Но однажды, когда Святик должен был принести в положенный срок рукопись, на стол легла трилогия. Двухлетняя работа. История о двух монахах решивших покончить с жизнью, но вразумляющие проповеди протоиерея, каждый раз их сдерживали от греха. Оба жили своими воспоминаниями, описываемыми на протяжении трёх книг. Не подозревая о тесной связи своих родителей, они встретились ещё ни как брат и сестра…

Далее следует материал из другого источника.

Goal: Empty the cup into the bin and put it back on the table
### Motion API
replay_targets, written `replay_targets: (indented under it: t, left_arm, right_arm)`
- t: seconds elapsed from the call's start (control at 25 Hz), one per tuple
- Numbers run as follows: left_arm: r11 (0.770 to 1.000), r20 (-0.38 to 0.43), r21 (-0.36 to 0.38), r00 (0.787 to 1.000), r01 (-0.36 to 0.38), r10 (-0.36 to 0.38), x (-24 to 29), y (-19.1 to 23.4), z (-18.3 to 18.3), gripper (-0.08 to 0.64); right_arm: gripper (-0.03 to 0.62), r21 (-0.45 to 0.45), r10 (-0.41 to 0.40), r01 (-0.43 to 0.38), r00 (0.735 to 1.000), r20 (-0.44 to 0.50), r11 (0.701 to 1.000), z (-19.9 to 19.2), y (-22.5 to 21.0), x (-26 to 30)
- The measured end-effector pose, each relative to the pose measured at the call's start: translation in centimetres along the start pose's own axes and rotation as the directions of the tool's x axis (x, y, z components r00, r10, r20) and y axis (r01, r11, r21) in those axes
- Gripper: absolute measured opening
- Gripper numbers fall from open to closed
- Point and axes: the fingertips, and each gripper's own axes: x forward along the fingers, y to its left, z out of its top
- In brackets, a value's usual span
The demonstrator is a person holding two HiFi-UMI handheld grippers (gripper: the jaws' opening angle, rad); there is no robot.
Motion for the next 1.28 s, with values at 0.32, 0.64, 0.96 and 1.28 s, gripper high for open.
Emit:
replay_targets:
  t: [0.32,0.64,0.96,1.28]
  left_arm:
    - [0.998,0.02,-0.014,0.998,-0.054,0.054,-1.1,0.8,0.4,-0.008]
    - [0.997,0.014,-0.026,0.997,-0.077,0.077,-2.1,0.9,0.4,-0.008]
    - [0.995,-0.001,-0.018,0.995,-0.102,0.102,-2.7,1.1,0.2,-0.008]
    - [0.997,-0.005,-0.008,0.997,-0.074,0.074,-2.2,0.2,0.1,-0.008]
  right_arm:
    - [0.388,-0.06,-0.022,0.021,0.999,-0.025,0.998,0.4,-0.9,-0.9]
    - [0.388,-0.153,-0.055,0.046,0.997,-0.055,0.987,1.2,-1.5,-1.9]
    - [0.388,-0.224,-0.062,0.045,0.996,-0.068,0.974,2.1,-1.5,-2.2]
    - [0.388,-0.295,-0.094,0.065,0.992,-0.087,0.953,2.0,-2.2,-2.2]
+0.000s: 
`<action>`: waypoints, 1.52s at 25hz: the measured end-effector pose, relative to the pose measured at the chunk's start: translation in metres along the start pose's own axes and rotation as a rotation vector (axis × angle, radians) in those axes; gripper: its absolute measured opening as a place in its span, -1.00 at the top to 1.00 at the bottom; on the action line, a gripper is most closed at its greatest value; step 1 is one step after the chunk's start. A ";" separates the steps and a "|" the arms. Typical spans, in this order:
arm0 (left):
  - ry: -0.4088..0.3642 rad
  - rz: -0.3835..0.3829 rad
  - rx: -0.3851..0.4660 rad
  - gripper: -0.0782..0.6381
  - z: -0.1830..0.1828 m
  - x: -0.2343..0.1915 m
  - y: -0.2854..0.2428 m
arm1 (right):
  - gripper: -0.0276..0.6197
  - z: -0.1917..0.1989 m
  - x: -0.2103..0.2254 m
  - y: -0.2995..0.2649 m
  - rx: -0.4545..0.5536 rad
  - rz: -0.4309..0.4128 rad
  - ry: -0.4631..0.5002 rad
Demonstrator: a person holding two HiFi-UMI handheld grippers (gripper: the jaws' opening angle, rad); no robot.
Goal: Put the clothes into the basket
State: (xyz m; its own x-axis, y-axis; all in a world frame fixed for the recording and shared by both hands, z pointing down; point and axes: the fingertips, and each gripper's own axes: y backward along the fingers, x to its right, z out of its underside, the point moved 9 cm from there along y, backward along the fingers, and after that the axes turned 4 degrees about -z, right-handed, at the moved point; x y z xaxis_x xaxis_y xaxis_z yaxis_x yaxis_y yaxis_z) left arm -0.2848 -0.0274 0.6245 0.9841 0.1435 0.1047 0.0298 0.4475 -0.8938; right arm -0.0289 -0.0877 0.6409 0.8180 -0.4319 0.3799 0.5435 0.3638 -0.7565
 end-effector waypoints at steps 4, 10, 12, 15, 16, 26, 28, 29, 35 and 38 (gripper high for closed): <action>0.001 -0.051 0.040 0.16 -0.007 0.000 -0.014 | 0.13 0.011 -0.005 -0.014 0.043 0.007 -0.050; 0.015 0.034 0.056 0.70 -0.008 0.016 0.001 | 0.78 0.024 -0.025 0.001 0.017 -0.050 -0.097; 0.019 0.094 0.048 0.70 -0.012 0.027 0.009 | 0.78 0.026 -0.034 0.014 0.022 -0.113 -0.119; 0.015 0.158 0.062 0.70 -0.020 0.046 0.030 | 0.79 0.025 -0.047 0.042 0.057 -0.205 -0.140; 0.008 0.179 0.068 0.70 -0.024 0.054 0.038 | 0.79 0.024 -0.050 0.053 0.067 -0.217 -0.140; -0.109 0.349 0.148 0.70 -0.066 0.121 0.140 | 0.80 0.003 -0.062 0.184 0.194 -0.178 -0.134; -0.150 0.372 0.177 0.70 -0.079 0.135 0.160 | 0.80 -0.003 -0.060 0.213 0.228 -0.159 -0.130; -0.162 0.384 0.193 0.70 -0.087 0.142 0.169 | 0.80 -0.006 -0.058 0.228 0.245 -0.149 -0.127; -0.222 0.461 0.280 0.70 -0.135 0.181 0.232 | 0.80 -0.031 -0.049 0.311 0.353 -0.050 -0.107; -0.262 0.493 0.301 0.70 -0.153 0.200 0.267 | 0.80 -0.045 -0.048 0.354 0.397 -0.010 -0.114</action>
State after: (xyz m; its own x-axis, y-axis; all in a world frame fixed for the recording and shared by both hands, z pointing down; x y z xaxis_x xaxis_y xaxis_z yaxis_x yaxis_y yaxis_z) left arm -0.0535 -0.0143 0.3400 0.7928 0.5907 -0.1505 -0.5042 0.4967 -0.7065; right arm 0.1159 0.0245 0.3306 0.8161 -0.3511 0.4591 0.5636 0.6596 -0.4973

А на титульном листе рукописи написан был не псевдоним, а его полное родное имя. Роман же был сложно устроен (сплетались судьбы, мысли, времена), слог намного изящней прежнего. Но отчим этого не оценил, сказал, что его ахинея никому не нужна сегодня. А кто такой этот Святослав Жиров – он не знает, а народ и подавно – потому тратить на это деньги и время он не намерен. Требуя вернуться в привычное русло, он дал Святику два месяца (с готовой рукописью, естественно). Он отчиму отказал, обозвав его ненасытным жидом, на словах разорвал договор, услышав в спину угрозы. После потребовал от матери развода с этим человеком, и поругался вдобавок с ней.
– А вы, почему не пьёте Святослав Георгиевич? – Отвлёкся от своей кружки Эльдар Романович, заметив отрешённый вид Святика.
– Я не тороплюсь… – Вынырнул тот из раздумий, чтоб ответить.